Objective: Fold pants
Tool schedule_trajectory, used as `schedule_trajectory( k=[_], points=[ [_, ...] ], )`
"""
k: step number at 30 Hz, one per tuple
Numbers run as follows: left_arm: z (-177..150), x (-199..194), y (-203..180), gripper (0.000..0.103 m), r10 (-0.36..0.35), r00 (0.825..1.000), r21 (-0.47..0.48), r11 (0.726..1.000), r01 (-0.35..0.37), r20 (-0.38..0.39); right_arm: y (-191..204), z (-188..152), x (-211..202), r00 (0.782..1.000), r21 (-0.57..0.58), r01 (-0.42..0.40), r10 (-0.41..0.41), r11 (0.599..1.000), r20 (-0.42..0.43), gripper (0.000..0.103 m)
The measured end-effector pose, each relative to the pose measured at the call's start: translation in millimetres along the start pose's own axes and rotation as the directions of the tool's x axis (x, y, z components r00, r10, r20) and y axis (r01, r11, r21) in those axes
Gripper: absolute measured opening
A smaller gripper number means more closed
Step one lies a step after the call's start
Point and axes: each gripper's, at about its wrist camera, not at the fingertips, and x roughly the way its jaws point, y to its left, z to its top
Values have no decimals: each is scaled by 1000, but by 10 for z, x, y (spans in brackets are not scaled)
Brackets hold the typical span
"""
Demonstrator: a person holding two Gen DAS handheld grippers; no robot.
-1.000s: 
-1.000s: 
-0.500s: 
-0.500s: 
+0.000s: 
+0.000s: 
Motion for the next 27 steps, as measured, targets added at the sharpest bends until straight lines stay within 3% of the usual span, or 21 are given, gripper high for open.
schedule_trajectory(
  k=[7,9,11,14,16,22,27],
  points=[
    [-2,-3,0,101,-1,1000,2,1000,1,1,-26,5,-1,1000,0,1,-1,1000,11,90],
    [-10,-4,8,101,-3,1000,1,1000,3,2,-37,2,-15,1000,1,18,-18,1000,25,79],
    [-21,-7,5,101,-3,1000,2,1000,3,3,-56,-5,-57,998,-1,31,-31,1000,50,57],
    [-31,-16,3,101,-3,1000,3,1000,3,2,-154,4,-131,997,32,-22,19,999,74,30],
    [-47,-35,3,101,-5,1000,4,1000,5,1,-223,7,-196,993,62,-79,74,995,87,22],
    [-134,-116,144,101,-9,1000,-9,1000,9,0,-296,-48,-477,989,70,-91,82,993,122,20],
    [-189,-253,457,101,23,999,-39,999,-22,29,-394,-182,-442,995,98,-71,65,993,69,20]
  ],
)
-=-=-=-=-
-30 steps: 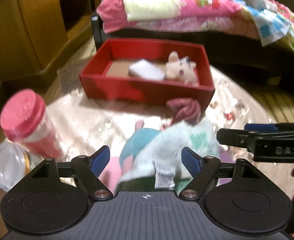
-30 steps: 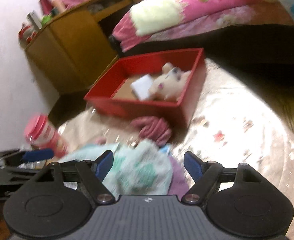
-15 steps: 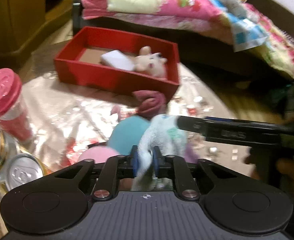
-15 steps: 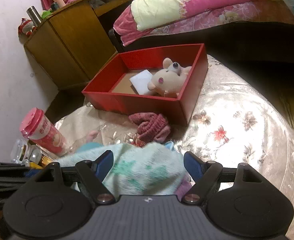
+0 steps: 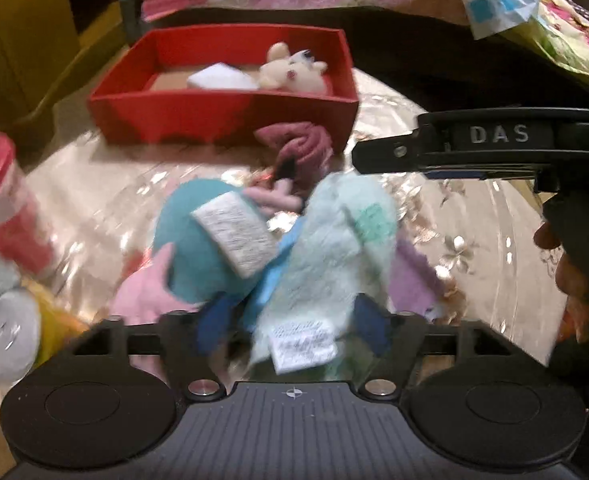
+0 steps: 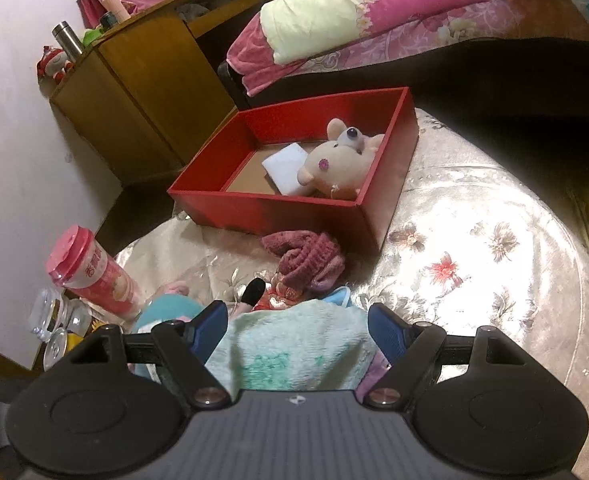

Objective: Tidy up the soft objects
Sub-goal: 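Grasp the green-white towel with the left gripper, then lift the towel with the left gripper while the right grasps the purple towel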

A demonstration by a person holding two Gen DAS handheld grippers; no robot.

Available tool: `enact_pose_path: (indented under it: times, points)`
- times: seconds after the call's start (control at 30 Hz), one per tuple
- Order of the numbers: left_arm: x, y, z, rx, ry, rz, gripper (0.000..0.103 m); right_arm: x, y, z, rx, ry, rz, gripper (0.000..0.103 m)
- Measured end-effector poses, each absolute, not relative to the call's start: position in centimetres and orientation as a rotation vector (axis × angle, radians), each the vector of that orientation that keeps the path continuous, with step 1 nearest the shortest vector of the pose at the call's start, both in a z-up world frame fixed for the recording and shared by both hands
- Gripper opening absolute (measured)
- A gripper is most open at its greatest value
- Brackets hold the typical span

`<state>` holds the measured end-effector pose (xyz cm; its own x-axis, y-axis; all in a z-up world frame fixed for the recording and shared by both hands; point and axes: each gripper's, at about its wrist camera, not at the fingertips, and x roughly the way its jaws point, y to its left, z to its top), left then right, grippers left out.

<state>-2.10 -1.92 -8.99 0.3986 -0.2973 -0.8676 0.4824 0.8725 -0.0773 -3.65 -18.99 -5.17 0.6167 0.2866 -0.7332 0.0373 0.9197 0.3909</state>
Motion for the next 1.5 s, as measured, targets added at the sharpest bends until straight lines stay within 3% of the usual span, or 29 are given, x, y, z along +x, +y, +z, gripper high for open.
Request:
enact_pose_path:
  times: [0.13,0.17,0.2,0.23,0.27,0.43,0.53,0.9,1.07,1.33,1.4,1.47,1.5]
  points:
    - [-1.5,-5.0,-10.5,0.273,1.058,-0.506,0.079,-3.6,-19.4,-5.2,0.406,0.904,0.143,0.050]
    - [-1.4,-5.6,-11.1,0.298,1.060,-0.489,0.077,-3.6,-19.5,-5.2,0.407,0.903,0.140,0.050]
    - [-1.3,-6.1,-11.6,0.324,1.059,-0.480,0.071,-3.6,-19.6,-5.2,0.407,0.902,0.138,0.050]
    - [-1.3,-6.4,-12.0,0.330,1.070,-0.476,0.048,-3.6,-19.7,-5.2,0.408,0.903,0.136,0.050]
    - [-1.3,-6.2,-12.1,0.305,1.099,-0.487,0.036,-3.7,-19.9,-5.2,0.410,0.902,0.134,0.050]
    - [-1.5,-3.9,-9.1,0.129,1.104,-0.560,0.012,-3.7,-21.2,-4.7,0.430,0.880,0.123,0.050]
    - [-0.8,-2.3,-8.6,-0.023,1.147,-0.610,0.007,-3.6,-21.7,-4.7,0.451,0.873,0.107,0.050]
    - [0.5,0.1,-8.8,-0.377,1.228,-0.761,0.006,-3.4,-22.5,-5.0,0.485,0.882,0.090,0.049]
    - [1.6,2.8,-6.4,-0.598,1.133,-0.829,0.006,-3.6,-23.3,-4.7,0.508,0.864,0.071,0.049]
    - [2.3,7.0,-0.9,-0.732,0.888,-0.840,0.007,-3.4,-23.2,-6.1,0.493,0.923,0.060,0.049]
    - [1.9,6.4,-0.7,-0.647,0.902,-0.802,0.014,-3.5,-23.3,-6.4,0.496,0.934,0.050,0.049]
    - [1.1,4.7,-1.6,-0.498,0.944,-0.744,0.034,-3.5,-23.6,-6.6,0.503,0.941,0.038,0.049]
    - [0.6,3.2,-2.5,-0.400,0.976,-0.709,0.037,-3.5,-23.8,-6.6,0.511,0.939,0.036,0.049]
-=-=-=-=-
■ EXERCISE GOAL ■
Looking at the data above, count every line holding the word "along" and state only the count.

■ ANSWER FOR THE TASK ■
2